Сида задумалась. Ненадолго.
– Я выкуплю у одного из старых мастеров пятидесятилетнее железо. Потом мы переплавим его в тигле с хрупкой сталью второй или третьей плавки. Получится хорошая сталь. А кровь… Одну литру дам я. Вторую – ты.
– Третью – я, – вступила ученица, тенью следовавшая за сидой, и досель не встревавшая в разговоры. – Кровь лучшей ведьмы… или уже не ведьмы… Но все равно ведь подойдет?

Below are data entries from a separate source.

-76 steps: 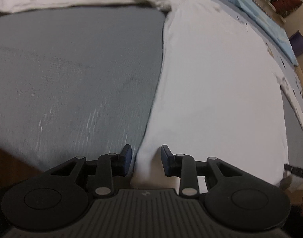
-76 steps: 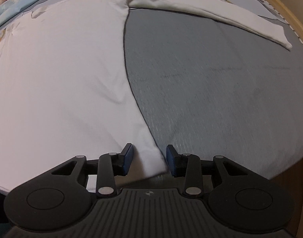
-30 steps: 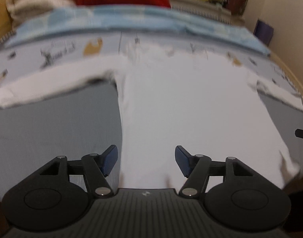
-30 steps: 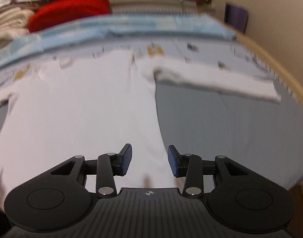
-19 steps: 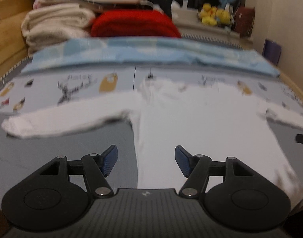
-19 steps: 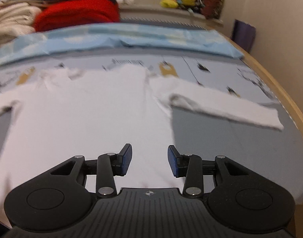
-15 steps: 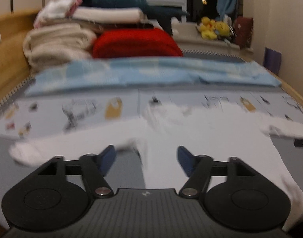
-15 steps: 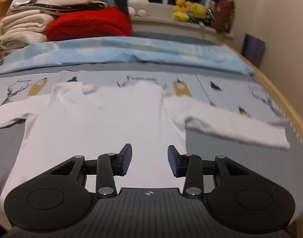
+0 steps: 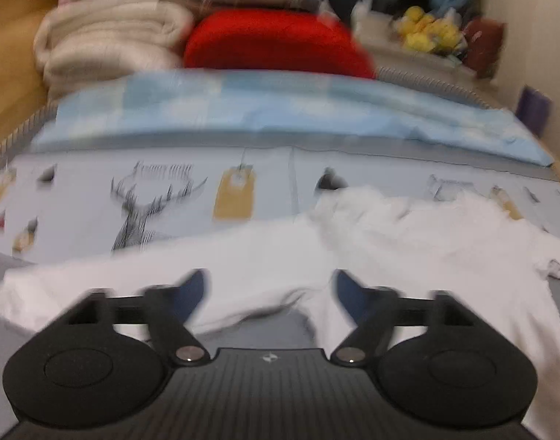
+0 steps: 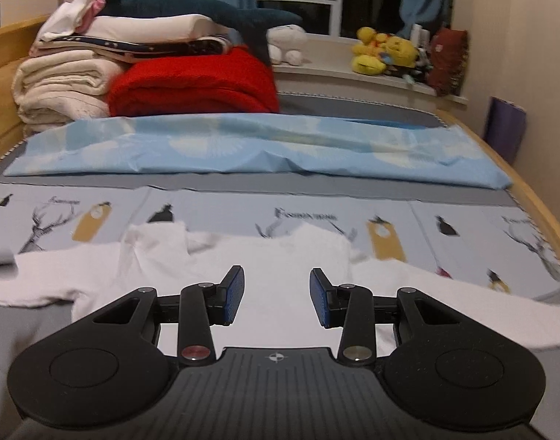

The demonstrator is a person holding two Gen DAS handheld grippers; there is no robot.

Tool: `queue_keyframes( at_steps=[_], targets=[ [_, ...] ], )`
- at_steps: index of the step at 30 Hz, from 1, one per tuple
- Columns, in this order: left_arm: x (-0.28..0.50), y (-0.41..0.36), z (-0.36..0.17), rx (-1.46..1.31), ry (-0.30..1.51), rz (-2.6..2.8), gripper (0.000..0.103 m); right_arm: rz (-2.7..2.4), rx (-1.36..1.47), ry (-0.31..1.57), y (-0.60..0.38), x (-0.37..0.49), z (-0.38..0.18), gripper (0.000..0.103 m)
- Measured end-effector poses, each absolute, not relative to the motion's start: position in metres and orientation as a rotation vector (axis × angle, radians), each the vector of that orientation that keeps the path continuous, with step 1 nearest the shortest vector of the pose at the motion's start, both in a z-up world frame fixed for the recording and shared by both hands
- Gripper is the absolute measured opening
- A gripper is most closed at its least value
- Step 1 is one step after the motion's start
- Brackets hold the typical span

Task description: Fold small clothes

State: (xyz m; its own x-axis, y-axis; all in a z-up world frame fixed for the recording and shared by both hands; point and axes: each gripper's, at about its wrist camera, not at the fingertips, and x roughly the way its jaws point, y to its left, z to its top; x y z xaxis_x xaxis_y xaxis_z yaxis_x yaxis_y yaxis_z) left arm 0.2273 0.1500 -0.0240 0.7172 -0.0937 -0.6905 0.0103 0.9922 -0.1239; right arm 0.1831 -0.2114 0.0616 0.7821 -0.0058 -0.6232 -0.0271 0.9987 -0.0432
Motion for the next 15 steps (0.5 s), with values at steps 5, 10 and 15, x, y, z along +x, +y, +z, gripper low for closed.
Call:
queue_keyframes(
  at_steps=[5, 10, 15],
  targets=[
    [0.25, 0.206, -0.039, -0.159, 0.762, 0.057, 0.064, 0.116, -0.05, 0.608, -0.197, 0.224, 0.051, 0.002],
    [0.257, 0.3, -0.072, -0.307, 0.82, 0.304, 0.054, 0.112, -0.085, 0.722, -0.188, 0.243, 0.01, 0.002],
    [0.246, 0.393, -0.115, -0.468, 0.876, 0.59, 0.068, 0.164, -0.085, 0.736, -0.188, 0.254, 0.005, 0.005]
  ],
)
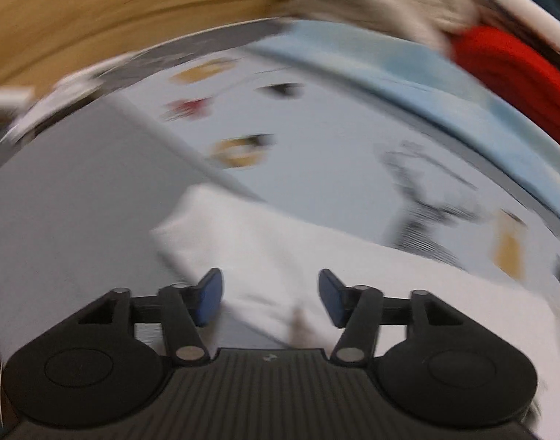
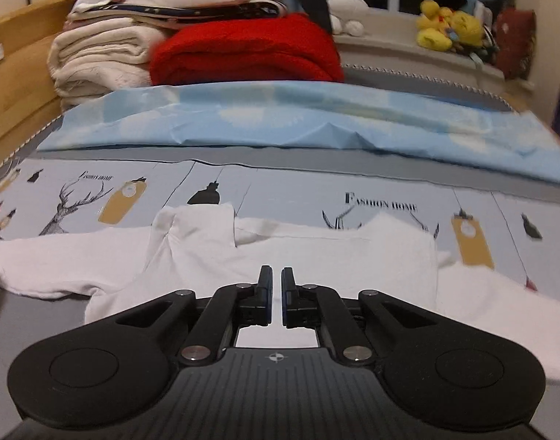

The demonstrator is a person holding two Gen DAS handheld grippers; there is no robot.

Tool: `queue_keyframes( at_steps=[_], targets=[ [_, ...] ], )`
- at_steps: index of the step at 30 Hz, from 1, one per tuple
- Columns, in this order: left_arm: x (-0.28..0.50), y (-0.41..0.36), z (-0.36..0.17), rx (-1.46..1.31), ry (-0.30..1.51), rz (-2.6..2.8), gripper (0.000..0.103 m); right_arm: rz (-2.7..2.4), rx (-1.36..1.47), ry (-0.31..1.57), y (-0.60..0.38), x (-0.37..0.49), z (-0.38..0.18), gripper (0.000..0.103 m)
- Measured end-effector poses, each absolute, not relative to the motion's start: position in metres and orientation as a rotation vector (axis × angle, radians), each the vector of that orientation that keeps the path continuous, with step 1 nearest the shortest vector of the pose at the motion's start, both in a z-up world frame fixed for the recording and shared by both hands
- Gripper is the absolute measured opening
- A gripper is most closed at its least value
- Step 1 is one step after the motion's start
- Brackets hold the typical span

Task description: Fold small clothes

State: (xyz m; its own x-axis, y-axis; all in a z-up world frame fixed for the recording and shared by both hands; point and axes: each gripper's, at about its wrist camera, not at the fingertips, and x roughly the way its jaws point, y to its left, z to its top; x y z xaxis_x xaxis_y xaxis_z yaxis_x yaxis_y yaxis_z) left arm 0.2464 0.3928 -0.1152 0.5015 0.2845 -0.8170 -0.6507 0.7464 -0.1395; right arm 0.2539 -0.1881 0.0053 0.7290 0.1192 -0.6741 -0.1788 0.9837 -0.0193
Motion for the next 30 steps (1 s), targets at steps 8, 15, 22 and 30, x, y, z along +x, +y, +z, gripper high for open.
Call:
queue_keyframes(
  at_steps=[8, 15, 22, 30],
  targets=[
    [0.237, 0.453, -0.139, -0.61, 0.847, 0.705, 0.059, 0.143, -0.078, 0.787, -0.207, 0.254, -0.007, 0.009],
    [0.253, 0.418, -0.128, -0.444, 0.802, 0.707, 0.003, 0.105, -0.002, 0.839, -0.229, 0.252, -0.014, 0.009],
    [0.28, 0.283, -0.04, -0.342, 0.63, 0.347, 0.003, 0.076, 0.109, 0.908, -0.242, 0.255, -0.024, 0.009],
    [0.292, 0.061, 0.019, -0.381, 0.628, -0.268, 0.006, 0.041, 0.368, 0.94, -0.26, 0.26, -0.035, 0.005]
  ],
)
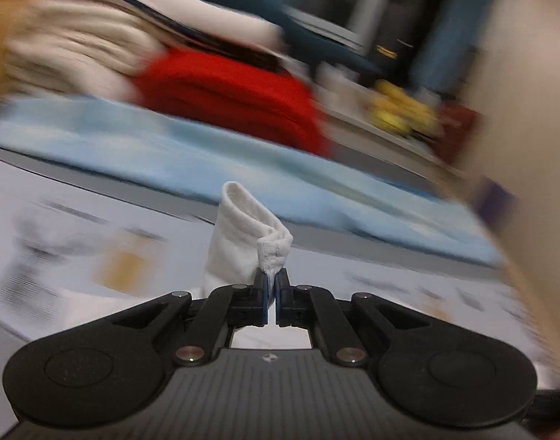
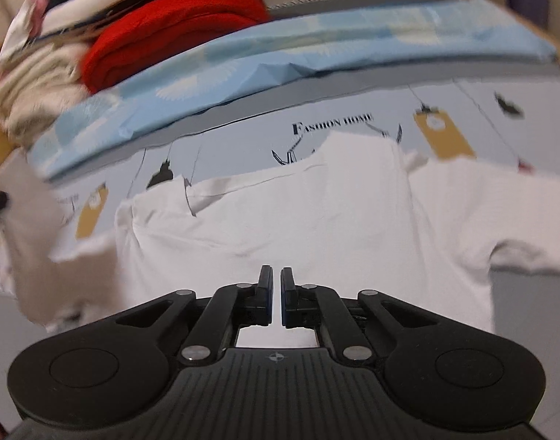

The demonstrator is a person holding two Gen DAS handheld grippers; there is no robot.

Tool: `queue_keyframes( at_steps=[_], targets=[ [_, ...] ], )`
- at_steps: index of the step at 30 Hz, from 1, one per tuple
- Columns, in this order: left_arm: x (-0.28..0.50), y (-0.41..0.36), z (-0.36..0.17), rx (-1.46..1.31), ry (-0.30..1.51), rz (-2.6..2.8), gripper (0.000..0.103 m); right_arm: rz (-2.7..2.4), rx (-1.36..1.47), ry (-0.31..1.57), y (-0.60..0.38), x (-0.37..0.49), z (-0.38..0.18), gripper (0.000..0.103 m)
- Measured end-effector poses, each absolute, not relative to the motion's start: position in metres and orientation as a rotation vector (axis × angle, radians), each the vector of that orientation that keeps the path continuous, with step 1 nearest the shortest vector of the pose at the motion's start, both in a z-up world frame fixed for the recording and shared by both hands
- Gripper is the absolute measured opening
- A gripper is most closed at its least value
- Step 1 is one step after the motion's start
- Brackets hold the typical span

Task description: Fold small clothes

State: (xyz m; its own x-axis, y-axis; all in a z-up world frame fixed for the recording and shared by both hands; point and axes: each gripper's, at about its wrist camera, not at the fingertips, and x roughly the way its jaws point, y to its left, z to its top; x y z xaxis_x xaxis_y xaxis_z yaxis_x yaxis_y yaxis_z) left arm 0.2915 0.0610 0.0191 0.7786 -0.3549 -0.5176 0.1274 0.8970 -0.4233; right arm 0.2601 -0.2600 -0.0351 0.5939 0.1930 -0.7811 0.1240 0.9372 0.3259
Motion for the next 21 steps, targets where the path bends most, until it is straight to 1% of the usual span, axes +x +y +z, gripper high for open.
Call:
queue_keyframes(
  at_steps=[2, 4, 10, 12, 13, 14, 16, 19, 21],
  targets=[
    [0.296, 0.024, 0.013, -0.355, 0.718, -0.407, 0.01, 0.043, 0.432, 0.943, -0.266, 0.264, -0.04, 0.005],
    [0.301, 0.015, 0.008, -0.321, 0.742, -0.404, 0.012, 0.036, 0.469, 0.951, -0.269, 0.268, -0.045, 0.005],
    [0.332, 0.085, -0.006, -0.407, 0.794, -0.054, 0.013, 0.048, 0.516, 1.008, -0.265, 0.283, -0.067, 0.005],
    [0.339, 0.107, -0.012, -0.451, 0.823, 0.046, 0.013, 0.053, 0.53, 1.032, -0.259, 0.288, -0.077, 0.009],
    [0.342, 0.119, -0.013, -0.481, 0.831, 0.071, 0.013, 0.053, 0.54, 1.05, -0.255, 0.29, -0.082, 0.015],
    [0.345, 0.128, -0.014, -0.514, 0.838, 0.084, 0.013, 0.059, 0.566, 1.07, -0.251, 0.294, -0.089, 0.023],
    [0.348, 0.135, -0.015, -0.537, 0.841, 0.091, 0.013, 0.063, 0.624, 1.093, -0.244, 0.297, -0.097, 0.031],
    [0.348, 0.135, -0.015, -0.527, 0.843, 0.086, 0.013, 0.08, 0.694, 1.07, -0.234, 0.298, -0.093, 0.037],
    [0.353, 0.138, -0.011, -0.535, 0.852, 0.076, 0.013, 0.11, 0.669, 1.042, -0.22, 0.3, -0.086, 0.046]
  ],
)
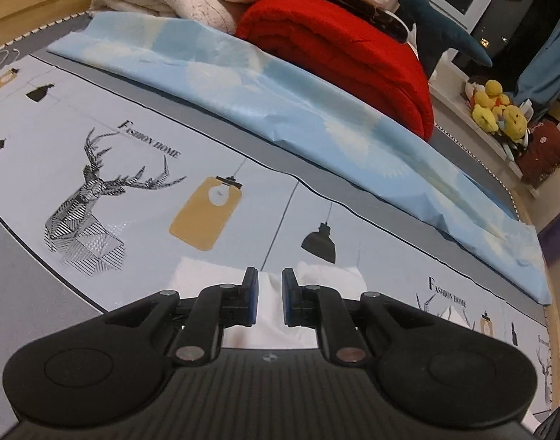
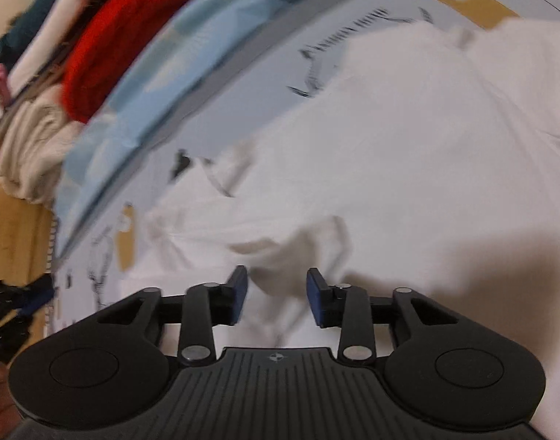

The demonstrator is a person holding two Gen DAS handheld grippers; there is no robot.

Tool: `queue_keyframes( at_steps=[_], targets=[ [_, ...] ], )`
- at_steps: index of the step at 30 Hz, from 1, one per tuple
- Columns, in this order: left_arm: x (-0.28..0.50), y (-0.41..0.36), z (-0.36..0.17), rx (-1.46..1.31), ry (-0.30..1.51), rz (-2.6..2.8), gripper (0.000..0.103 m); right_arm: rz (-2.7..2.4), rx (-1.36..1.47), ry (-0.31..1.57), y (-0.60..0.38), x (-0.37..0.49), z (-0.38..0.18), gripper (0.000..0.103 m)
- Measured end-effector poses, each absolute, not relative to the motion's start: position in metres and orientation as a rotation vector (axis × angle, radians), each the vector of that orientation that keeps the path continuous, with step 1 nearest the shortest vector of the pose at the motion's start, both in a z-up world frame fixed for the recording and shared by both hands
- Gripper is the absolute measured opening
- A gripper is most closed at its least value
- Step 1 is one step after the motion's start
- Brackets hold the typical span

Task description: Fold small clothes

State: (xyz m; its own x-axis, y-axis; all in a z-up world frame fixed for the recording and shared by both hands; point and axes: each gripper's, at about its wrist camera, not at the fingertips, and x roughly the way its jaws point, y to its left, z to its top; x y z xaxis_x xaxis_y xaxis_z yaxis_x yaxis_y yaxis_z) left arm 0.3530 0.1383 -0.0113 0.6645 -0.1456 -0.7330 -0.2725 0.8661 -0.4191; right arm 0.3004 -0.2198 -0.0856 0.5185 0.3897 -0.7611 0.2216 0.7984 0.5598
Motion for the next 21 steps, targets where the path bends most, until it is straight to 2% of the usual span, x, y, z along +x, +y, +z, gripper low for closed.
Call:
queue_keyframes(
  at_steps=[2, 9, 11, 12, 14, 18, 21],
  targets=[
    [0.353, 0.139, -0.011, -0.541, 0.853, 0.071, 0.013, 0.124, 0.631, 1.049, -0.205, 0.305, -0.085, 0.057],
    [0.351, 0.144, -0.005, -0.556, 0.846, 0.071, 0.013, -0.029, 0.362, 1.146, -0.167, 0.317, -0.102, 0.058],
    [0.351, 0.148, -0.005, -0.554, 0.847, 0.078, 0.013, -0.058, 0.336, 1.156, -0.167, 0.316, -0.104, 0.051],
    [0.352, 0.151, -0.005, -0.556, 0.845, 0.083, 0.013, -0.059, 0.353, 1.146, -0.17, 0.315, -0.102, 0.039],
    [0.352, 0.158, -0.005, -0.562, 0.841, 0.1, 0.013, -0.038, 0.378, 1.101, -0.175, 0.311, -0.093, 0.005],
    [0.351, 0.175, -0.002, -0.584, 0.827, 0.135, 0.013, 0.052, 0.443, 0.87, -0.188, 0.296, -0.047, 0.005],
    [0.352, 0.185, -0.001, -0.599, 0.818, 0.16, 0.013, 0.166, 0.513, 0.538, -0.212, 0.269, 0.003, 0.004]
  ],
)
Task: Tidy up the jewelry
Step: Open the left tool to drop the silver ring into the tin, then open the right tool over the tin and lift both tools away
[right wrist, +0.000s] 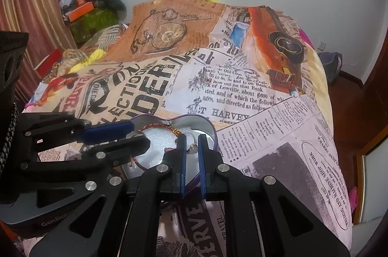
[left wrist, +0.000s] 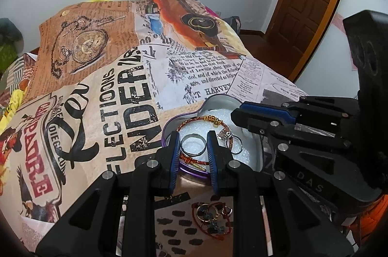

– А четвертую я, – сказала с лестницы аннонская пророчица, завернутая в простынь на голое тело, и чихнула. – Моя тоже подойдет. Ведь я – это ты. И если надо – бери всю. А для чего тебе кровь?
– А почему ты ходишь тут неодетой? Ты – это я или кто? Изволь соответствовать!
– Так я и хочу… Но вся моя одежда куда‑то пропала, а твои сестры только хихикают. Они тоже не богини, а только сиды?
Неметона закрыла лицо руками. Не помогло – смех прорвался наружу, сотряс и опрокинул, – хорошо, вовремя табурет нащупала, на него и плюхнулась.
– Пошли, горе луковое, подберу тебе что‑нибудь из своего. То, что было на тебе вчера, это уже не одежда, а лохмотья.
– Спасибо… Луковое – это потому что я камбрийка, ясно. А почему горе?
– Это потому, что я с тобой наплачусь… И луковое – потому же.
– Мне очень жаль, если так. Но пока‑то ты смеешься?
– Угу. Тогда будешь просто Луковка. Пойдет?
– Луковка? Нионин? Это мужское имя, надо чуть поменять… Я укорочу. Нион. Нион Вахан! Это у меня прозвище такое. Пусть меня так и зовут теперь.
Маленькая – значит луковка. Или незрелая.
– А волосы мне тоже нужно отрезать, как у тебя?
– Совсем не обязательно… Слушай, Луковка, ты вышивать умеешь?
– Да.
– Тогда, как мы тебя нарядим, помоги мне – собери в комнату все, что для этого нужно…
Снова возня. Докучливая – с пророчицей. Радостная – с Володенькой. После обеда – на репу уже смотреть не хотелось – Клирик решил сдержать данное себе на холме обещание. Сел‑таки вышивать. Украшать парадную форму перед парадом.
Что оказалось довольно несложно. Вычертить прямые линии углем – границы фигуры и места, куда будет входить игла, чтобы зацепить нить на основу. Все остальное с сидовским зрением и мелкой моторикой труда не составило. Поначалу шло медленно. Потом – все скорее и скорее. Работать было легко и весело, и малыш, кажется, стал кричать пореже. А к вечеру дело было сделано.
Пелерина обзавелась рисунком. Даже двумя одинаковыми – на обеих полах. Простенькими, без изысков. По сути, это была работа вышивального робота с элементарной программой. Но Клирик остался доволен.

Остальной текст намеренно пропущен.